Enki (Português)

Impressão de um selo de cilindro da época de Akkadian King Sharkalisharri (c.2200 BC), com inscrição central: “O Divino Príncipe Sharkalisharri de Akkad, Ibni-Sharrum o Escriba seu servo”. Representação de Ea com búfalo de água com chifres longos. Circa 2217-2193 AC. Museu do Louvre.

A criação da vida e da doençaEdit

O mito cosmogénico comum na Suméria era o dos hieros gamos, um casamento sagrado onde os princípios divinos sob a forma de opostos dualistas se uniam como macho e fêmea para dar à luz o cosmos. No épico Enki e Ninhursag, Enki, como senhor de Ab ou água doce (também a palavra Suméria para sémen), vive com a sua esposa no paraíso de Dilmun onde

A terra de Dilmun é um lugar puro, a terra de Dilmun é um lugar limpo,
A terra de Dilmun é um lugar limpo, a terra de Dilmun é um lugar brilhante;
A terra de Dilmun é um lugar puro,
A terra de Dilmun é um lugar limpo,
A terra de Dilmun é um lugar luminoso.

Embora seja um lugar onde “o corvo não chorou” e “o leão não matou, o lobo não raptou o cordeiro, desconhecido era o cão assassino de crianças”, desconhecido era o javali devorador de cereais”, Dilmun não tinha água e Enki ouviu os gritos da sua deusa, Ninsikil, e ordena ao deus-sol Utu que traga água fresca da Terra para Dilmun. Como resultado,

p>Her City Drinks the Water of Abundance,
Dilmun Drinks the Water of Abundance,
Her poços de água amarga, eis que se tornaram poços de água boa,
Os seus campos e quintas produziram colheitas e cereais,
Her City, eis que se tornou a casa das margens e cais da terra.

Dilmun foi identificado com Bahrain, cujo nome em árabe significa “dois mares”, onde as águas doces do aquífero árabe se misturam com as águas salgadas do Golfo Pérsico. Esta mistura de águas era conhecida em sumério como Nammu, e foi identificada como a mãe de Enki.

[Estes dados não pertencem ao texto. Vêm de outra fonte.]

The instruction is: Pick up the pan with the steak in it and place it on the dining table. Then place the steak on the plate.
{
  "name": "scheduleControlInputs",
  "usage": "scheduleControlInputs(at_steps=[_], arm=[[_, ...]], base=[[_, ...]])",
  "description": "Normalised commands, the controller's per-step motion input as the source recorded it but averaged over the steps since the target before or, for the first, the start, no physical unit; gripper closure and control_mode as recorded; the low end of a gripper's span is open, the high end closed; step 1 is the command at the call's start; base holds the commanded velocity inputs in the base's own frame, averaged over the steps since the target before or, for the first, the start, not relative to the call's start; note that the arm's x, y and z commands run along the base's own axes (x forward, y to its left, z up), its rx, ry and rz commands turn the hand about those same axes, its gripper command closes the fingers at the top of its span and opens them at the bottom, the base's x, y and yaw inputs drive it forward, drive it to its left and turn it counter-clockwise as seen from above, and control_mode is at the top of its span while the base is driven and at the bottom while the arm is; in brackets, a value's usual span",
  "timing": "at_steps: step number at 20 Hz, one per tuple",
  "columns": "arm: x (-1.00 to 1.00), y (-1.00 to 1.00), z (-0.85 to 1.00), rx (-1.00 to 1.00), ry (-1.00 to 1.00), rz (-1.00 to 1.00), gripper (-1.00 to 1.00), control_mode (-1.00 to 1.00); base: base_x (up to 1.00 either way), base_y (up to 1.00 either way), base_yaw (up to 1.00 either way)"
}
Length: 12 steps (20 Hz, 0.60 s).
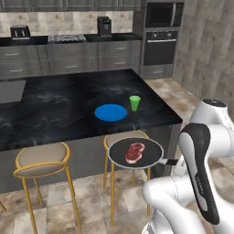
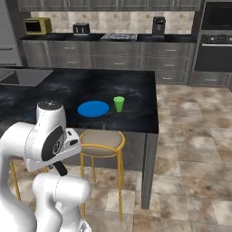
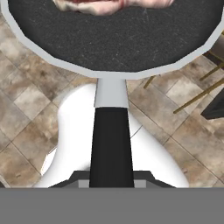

O conto subsequente, com semelhanças com a história bíblica do fruto proibido, repete a história de como a água doce traz vida a uma terra árida. Enki, o Senhor da Água, “fez fluir a ‘água do coração’ e tendo fertilizado o seu consorte Ninhursag, também conhecido como Ki ou Terra, após “Nove dias, sendo os seus nove meses, os meses da ‘feminilidade’… como boa manteiga, Nintu, a mãe da terra, …como boa manteiga, deu à luz Ninsar, (Lady Greenery)”. Quando Ninhursag o deixou, como Senhor da Água, ele encontrou Ninsar (Lady Greenery). Não sabendo que ela era sua filha, e porque ela o lembra da sua consorte ausente, Enki então seduz e tem relações sexuais com ela. Ninsar deu então à luz Ninkurra (Lady Fruitfulness ou Lady Pasture), e deixa o Enki sozinho novamente. Uma segunda vez, Enki, na sua solidão encontra e seduz Ninkurra, e da união Ninkurra deu à luz Uttu (tecelão ou aranha, o tecelão da teia da vida).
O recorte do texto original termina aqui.